• Joseph Morganti

The Antagonists of THE USUAL SUSPECTS: An Analysis

Creating an antagonist is an essential make-up of a great script, walking the fine line of developing truly unique antagonists while still being likable by the audience. No one wants an antagonist who is evil solely for the sake of being evil. Even Jason Voorhees (Friday the 13th) has a sympathetic backstory of drowning in Crystal Lake.


Some films even have an entourage of antagonists and villainous characters who aren’t the typical characters an audience would root for. The Usual Suspects, directed by Bryan Singer and written by Christopher McQuarrie, is a prime example of a film filled with, without overcomplicating it, bad guys.

Still from 'The Usual Suspects'. Photo credit: Festival de Cannes


Everyone’s Bad in Some Way


The Usual Suspects follows an interrogation of Roger "Verbal" Kint (Kevin Spacey), a small-time con man, who is one of only two survivors of a massacre on a ship in Los Angeles.
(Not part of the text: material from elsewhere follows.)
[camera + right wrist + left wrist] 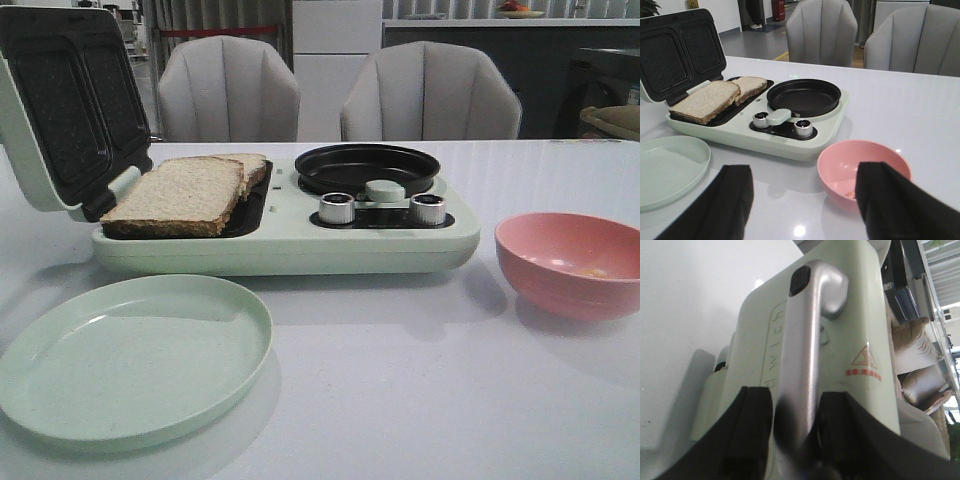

Through flashback and narration, Kint tells the events that led him and his criminal companions to the boat and their demise.


Although one can argue that the film’s standard good guy characters are the police, the main bulk of the story focuses on a group of criminals. These criminals aren’t just people who are robbing rich people to give to the poor; they’ve murdered, robbed, and done everything they could just to benefit themselves financially.


It’s not very prevalent for a film to focus on a group of characters like that. Still, the charm of it allows the audience to root for these characters amidst their quest. Even with the story opening with how it ends, it still makes us wonder how they got to that point in the story and everything in between.


Who is the Real Antagonist?


The biggest issue a film like The Usual Suspects has is in determining who the real antagonist is from the audience’s perspective. After all, usually when the audience thinks of the antagonist, it’s a bully in a coming-of-age flick or the Joker in Batman. A character that has clear motives that goes against the goals of the protagonist.


Still, the typical archetype of an antagonist doesn’t always have to be the case. The antagonist can solely be the characters who are in the way of what the protagonists are trying to accomplish. With that being said, the criminal group’s antagonists would be the police and the mysterious Keyser Söze, who wants them all dead.


Even with the notion of an identifiable antagonist with Keyser Söze, it still becomes a matter of wondering who the real antagonist is. After all, we see Michael McManus (Stephen Baldwin) kill a man when they try robbing him. Usually we don’t associate murder with someone we’re rooting for. Yet, we still root for the criminal group to get out unscathed.


How Do You Create a Story Filled With Villains?


The Usual Suspects is a story filled with villains and characters who have done wrong. Many novice screenwriters and filmmakers may wonder how it’s possible to create a story filled with what you’d generally associate as the antagonists. It’s done by telling a story of criminals who have a minor antagonist roadblock with the police and a greater enemy in Keyser Söze.


The constant check of conflict creates a story that’s entertaining to anyone, not just someone who has an appreciation for the neo-noir genre. Conflict is what drives the success of a great script, film, and story in general. A story filled with characters who have more enemies than allies is undoubtedly a way to effectively do that.


Kobayashi and the Secondary Antagonist


Once the film introduces us to Kobayashi as a lawyer representing Keyser Söze, it takes time for the audience to think of Kobayashi as the antagonist to the criminal group. It’s a matter of death, and if the group doesn’t follow the instructions from Kobayashi regarding the ship, they’ll be killed.


Even the group at one point thinks Keyser Söze is a made-up character and Kobayashi is the true antagonist behind it all. This, of course, comes to a quick end when they try killing Kobayashi, and it’s revealed that Edie Finneran (Suzy Amis), Dean Keaton’s love interest, would be killed if they don’t do as their told.


Keyser Söze and the Big Reveal


Although we’ve already discussed some minor spoilers, stop reading now if you haven’t seen The Usual Suspects yet. We’re about to discuss the big reveal, so warning that there are SPOILERS AHEAD. Keyser Söze’s reveal was a turning point in the story once it comes out that the main protagonist in Roger "Verbal" Kint is actually Keyser Söze.


It turns into a cluster of a twist ending that shows there wasn’t an actual antagonistic conflict for Söze after he used the group around him to kill the one person who could identify him. Endings like these are what drives audiences to the theatre. The main character being the main antagonist he was so frightened about, how brilliant.